Women raise slogans during their protest against the farm laws in Bathinda, Friday, Oct. 16, 2020. Credit: PTI Photo
Part II
The present situation
The protests began on September 23 as thousands of farmers and agricultural workers of Punjab started blocking railways and major roads in protest against the three farm bills that had been presented in the Parliament at that time. Protests also started in the neighboring state of Haryana spearheaded by the All India Kisan Sabha (AIKS), one of the leading organizations of AIKSCC, which the state administration tried to repress severely, even imprisoning leaders on false charges. Two months later, on November 26, farmers from Punjab started their “March to Delhi”, and on the way they were to be joined by protestors from the neighboring states. As they tried to enter Haryana they were stopped by police barricades on the bridge between the two states, and tensions escalated as Haryana police used tear gas and water cannons on the farmers on the cold winter morning. The farmers, who had come equipped with tractors, trucks and road-rollers, finally managed to break through the barricades and continue on their way.
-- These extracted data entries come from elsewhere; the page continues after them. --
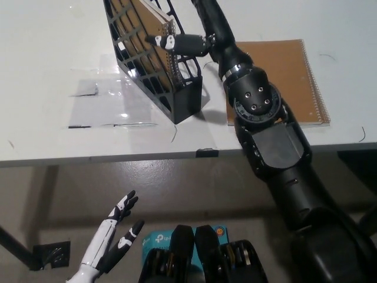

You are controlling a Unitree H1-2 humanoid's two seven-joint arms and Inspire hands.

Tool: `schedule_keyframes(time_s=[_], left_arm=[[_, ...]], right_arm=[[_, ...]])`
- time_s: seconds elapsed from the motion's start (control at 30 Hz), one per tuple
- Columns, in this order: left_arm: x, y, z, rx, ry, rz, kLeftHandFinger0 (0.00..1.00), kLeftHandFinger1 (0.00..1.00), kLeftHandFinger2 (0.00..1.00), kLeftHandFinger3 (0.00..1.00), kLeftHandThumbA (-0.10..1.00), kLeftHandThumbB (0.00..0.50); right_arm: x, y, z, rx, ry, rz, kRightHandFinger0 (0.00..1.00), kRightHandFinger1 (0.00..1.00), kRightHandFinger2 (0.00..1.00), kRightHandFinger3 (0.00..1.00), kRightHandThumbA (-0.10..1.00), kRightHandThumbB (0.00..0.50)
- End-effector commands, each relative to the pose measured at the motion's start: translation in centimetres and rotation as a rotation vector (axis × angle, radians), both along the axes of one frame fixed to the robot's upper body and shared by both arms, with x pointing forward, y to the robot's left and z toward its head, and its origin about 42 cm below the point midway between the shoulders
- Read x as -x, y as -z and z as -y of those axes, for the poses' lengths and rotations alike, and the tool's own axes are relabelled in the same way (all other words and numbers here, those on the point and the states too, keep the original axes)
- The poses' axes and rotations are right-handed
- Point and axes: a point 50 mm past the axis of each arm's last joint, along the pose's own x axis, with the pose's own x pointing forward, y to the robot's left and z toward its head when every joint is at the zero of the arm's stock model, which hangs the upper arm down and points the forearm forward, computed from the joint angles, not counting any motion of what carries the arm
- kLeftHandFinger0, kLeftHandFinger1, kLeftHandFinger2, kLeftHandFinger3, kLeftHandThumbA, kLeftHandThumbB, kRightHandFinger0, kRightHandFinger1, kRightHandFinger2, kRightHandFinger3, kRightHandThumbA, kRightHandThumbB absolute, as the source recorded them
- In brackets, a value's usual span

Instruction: Use the right hand to pick up a book from the book holder on the left side and put it on another book on the right side

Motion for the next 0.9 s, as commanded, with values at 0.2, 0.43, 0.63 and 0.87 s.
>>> schedule_keyframes(time_s=[0.2,0.43,0.63,0.87], left_arm=[[-0.5,-1.3,-0.3,-0.005,0.013,0.036,1.0,1.0,1.0,1.0,0.88,0.261],[-0.6,-1.4,-0.3,-0.03,0.014,0.034,1.0,1.0,1.0,1.0,0.89,0.244],[-0.7,-1.5,-0.4,-0.043,0.019,0.034,1.0,1.0,1.0,1.0,0.89,0.22],[-0.7,-1.6,-0.3,-0.052,0.019,0.036,1.0,1.0,1.0,1.0,0.9,0.218]], right_arm=[[0.0,-3.1,-2.1,-0.154,-0.127,-0.029,1.0,1.0,1.0,1.0,1.0,0.283],[0.2,-3.3,-2.6,-0.169,-0.141,-0.041,1.0,1.0,1.0,1.0,1.0,0.293],[0.7,-3.9,-2.8,-0.192,-0.167,-0.025,1.0,1.0,1.0,1.0,1.0,0.278],[0.6,-3.2,-3.3,-0.171,-0.167,-0.032,1.0,1.0,1.0,1.0,1.0,0.303]])
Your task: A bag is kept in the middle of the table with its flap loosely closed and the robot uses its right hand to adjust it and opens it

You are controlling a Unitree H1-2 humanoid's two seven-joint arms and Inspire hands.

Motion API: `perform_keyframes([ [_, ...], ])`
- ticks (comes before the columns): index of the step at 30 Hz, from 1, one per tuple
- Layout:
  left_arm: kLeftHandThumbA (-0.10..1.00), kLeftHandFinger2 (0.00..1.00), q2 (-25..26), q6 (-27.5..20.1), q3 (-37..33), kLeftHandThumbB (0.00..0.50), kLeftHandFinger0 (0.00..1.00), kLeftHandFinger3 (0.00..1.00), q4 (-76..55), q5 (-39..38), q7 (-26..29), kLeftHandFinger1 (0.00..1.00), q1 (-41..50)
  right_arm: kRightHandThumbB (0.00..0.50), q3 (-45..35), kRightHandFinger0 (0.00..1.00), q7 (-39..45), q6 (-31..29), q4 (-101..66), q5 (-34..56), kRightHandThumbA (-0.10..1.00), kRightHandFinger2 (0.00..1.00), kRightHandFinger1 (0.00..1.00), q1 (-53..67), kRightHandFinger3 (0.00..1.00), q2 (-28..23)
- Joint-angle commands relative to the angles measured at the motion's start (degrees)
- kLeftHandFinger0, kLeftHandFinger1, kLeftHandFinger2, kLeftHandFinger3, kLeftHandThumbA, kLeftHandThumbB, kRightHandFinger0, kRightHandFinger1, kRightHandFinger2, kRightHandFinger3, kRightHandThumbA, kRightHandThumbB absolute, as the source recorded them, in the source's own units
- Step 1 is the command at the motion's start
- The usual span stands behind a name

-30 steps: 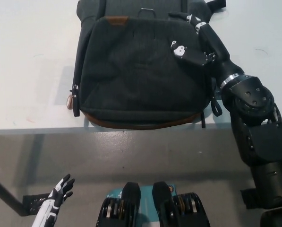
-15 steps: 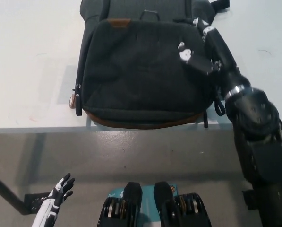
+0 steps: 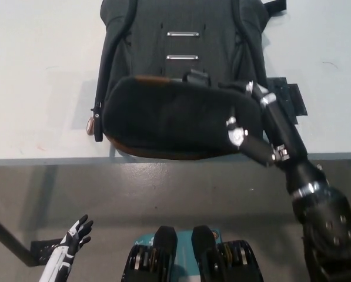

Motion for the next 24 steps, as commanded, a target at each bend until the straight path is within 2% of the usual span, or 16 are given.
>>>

As they reached the outskirts of Delhi, where the first rallies of farmers and farm workers from Rajasthan, Haryana and Uttar Pradesh had arrived, they again faced police, paramilitary, barricades, barbed wires, trenches, tear gas and water cannons, causing some to comment that Delhi was appearing more heavily guarded than the India-Pakistan border. The Home Ministry even wanted the state government of Delhi to turn over the stadiums under its jurisdiction to be converted to temporary jails to detain the protesting farmers, which was turned down, with the Delhi Chief Minister Arvind Kejriwal declaring that “the farmers are not terrorists”. Finally, after a lot of tussle and threats, the protestors were allowed to start their demonstrations at “designated sites”. Since then, hundreds of thousands of farmers and their allies have been blockading all major roads to Delhi, braving the cold wave that has gripped entire northern India, and their numbers are swelling every day as new people are joining. There are women and children also, though much smaller in number compared to the men.
Despite provocations, the protests continue to be peaceful. At all the protest sites in and around Delhi, the protesting farmers have built “cities within a city”, complete with tents, community kitchens, food banks, solar panels, water geysers to combat the cold, toilets, libraries, and other necessities and amenities of life. There are also primary medical clinics run by real doctors, and an ambulance service. All this has been the result of community organizing as NGOs, local residents, students’ organizations, organizers of local gurdwaras and mosques have participated in the construction of these “cities” and are providing help and funding, like they had done for the anti-Citizenship Amendment Act protestors last year and earlier this year. Sikh organizations from around the world have provided funds too, according to various reports. The farmers had already come equipped with stocks of food to last two months, six according to some reports, and their stocks are continuously being replenished by their allies both in the city and in their native places. There continues to be huge police presence around the protesting farmers’ camps, trying to “separate” the city from these “cities” and to “maintain law and order”. However, according to some reports, local residents carrying food or clothing for the protestors are being allowed to drive upto the edge of these “cities”.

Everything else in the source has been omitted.